An Aegean Prophecy - Jeffrey Siger [96]
‘Wait until I come around before opening your door. Some idiot on a motorbike might run into it.’ Andreas jumped out and walked around the front of the car. He glanced into the Suburban. The light coming through the windshield allowed him to make out three men inside, two in front, one in the back. The engine was running.
Must be waiting for someone, he thought. Andreas smiled. Cop force of habit, stay alert, stay alive. Live in condition yellow. Green is in your mother’s womb, red is in the heat of an all-out battle, and yellow is every other moment of a cop’s life. He opened Lila’s door and walked her to the curb. He heard a buzz. It was the sound you heard when someone opened a vehicle door with the motor running.
‘I’ll say goodbye here. See you upstairs.’ Andreas kissed her on the cheek, his peripheral vision on the Suburban.
‘Is everything okay?’ Lila asked.
‘Perfect, I just want to put the car away and get back home to you. I don’t like leaving you and junior alone.’
‘Don’t worry, we’ll be fine.’ She kissed him and walked toward the entrance.
He stood angled by the driver’s door of the car so that he could see Lila and the Suburban. He waited until she was inside the building. Something wasn’t right about the Suburban. Its warning buzzer still was blaring yet no one had stepped out.
Andreas got into the car, turned on the engine, and slowly pulled away from the curb. He inched up alongside the Suburban as if he were planning to stop beside the still partially open door. But just before reaching that door, Andreas floored the gas pedal and his car shot up the street toward the corner. In his rearview mirror he watched as the door yanked shut and the Suburban lurched away from the curb. Definitely not right. He reached for his phone and pressed the code for ‘officer needs assistance.’ Thank God for GPS.
The only question was, what to do until the cavalry arrived? Heading to the garage was a no-no. He’d be cornered there. Being stuck in traffic along the way wasn’t a much better alternative. Only one thing to do. ‘Lila, please forgive me.’ He said the words aloud, as if to give himself courage, then slammed on the brakes, threw the car into reverse and sped backwards straight at the Suburban. The Suburban jerked to a stop. Andreas didn’t. Thank God Lila’s car was built to take a rear-end collision.
Andreas jumped out of the car with his gun drawn. The Suburban’s driver door opened and a man in shirt and tie started yelling in heavily accented Greek, ‘Stop! Stop! Are you crazy?’
‘Damn well fucking better believe I am. Face down, in the street now.’
The driver hesitated and Andreas locked his elbows in the shooting position for a headshot. The man dropped to the pavement instantly. ‘You, in the passenger seat. Slide out this way, keep your hands where I can see them.’
The man slid across the seat slowly, deliberately. Police cars were arriving from both directions, and military types from around the palace were racing toward them with M-16s at the ready. Andreas had pulled his police ID out of his shirt and was yelling loudly, ‘I’M A COP.’ He did not want to go down in friendly fire. As the second man stepped onto the street, Andreas yelled at him to drop to the pavement.

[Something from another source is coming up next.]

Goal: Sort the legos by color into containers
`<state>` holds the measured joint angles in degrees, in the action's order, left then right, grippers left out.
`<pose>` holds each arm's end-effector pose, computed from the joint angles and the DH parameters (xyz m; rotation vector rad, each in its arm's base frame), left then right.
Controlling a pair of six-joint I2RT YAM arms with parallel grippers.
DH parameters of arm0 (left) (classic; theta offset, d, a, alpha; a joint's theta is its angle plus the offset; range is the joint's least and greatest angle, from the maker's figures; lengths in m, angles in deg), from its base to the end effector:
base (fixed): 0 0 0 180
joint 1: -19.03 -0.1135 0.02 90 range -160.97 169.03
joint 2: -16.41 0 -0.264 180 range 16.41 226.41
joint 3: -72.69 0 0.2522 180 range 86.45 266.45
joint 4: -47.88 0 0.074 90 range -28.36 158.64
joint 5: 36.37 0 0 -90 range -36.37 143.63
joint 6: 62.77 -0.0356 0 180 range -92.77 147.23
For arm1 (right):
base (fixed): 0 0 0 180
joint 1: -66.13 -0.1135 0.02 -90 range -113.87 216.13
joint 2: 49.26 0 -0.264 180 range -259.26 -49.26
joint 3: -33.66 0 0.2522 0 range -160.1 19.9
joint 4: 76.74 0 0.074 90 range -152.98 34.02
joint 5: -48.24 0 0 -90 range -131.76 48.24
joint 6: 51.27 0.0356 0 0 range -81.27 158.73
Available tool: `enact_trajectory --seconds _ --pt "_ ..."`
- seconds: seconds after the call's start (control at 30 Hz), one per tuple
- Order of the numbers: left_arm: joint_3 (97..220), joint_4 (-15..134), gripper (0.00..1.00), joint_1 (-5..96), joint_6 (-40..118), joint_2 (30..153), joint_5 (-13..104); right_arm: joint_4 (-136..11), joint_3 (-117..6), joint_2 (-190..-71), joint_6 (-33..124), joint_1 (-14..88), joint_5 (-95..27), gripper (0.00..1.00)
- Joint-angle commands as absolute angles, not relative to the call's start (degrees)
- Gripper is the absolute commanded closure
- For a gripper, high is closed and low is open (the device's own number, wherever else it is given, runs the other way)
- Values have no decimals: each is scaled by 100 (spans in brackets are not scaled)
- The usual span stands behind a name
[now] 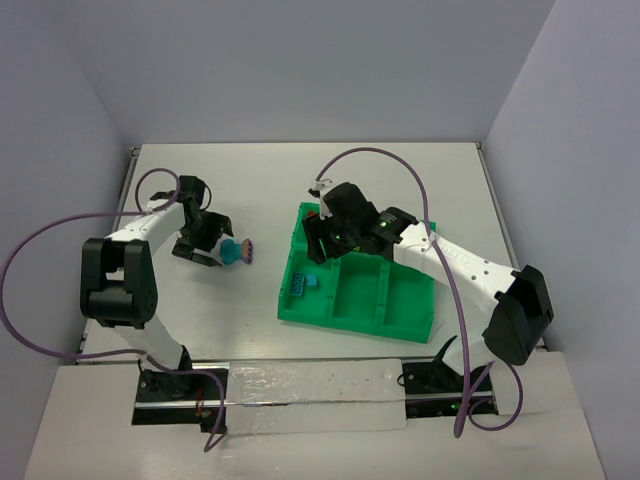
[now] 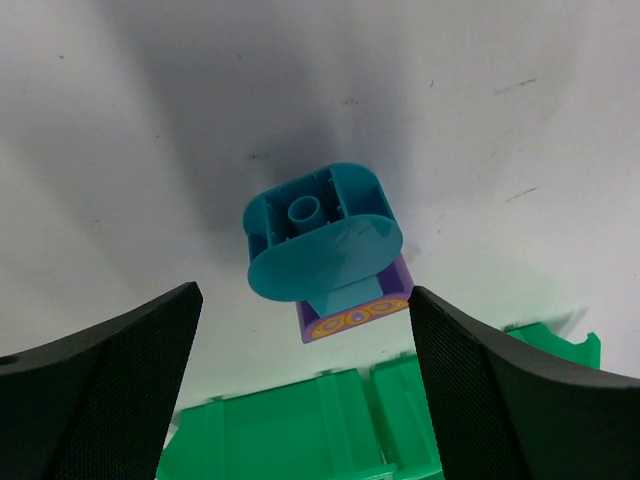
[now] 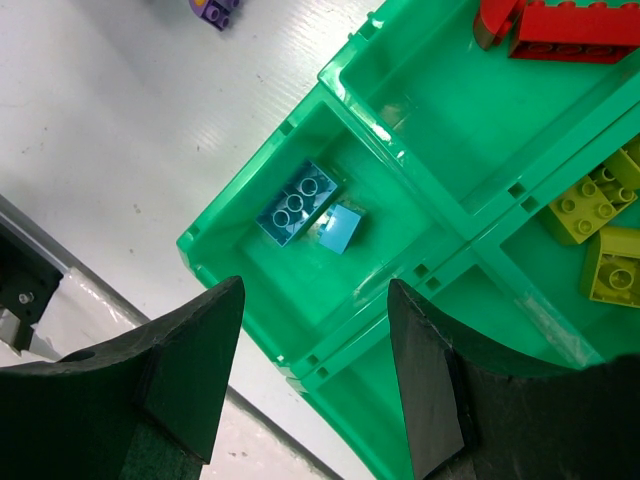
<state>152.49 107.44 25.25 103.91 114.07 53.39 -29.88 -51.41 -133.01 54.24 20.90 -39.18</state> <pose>0.3172 -0.0347 0.1908 -1.7137 2.4278 -0.2215 0.2243 0.2284 0.3035 -0.6468 2.3501 0.5510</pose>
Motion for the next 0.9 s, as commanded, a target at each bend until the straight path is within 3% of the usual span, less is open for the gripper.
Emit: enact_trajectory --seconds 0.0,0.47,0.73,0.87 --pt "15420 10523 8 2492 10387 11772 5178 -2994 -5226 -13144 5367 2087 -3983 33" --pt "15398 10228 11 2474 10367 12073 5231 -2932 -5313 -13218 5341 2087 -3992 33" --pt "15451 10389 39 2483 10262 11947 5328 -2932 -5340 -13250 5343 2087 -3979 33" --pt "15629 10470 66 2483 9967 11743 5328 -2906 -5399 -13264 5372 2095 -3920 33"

Andreas stared. He knew this man. ‘Sergey?’ Andreas did not lower his gun.
The rear door opened and out stepped a silver-haired man in an impeccably tailored Italian suit. ‘Need I drop to the pavement, too, my son?’
‘Not sure yet. What are you doing here?’
By now, police were everywhere and the military was aiming at everyone. ‘I don’t think this is the appropriate environment for the conversation I’ve come to have with you.’
Andreas realized he still had his gun pointed at the two on the ground. He said to one uniformed cop, ‘Search those two,’ and to another, ‘Check the vehicle.’ He gestured to one of the men with an M-16 to keep it locked on the two on the ground, then holstered his weapon.
He stared at the Protos. ‘I have a place to talk, but just you and me, not your boys.’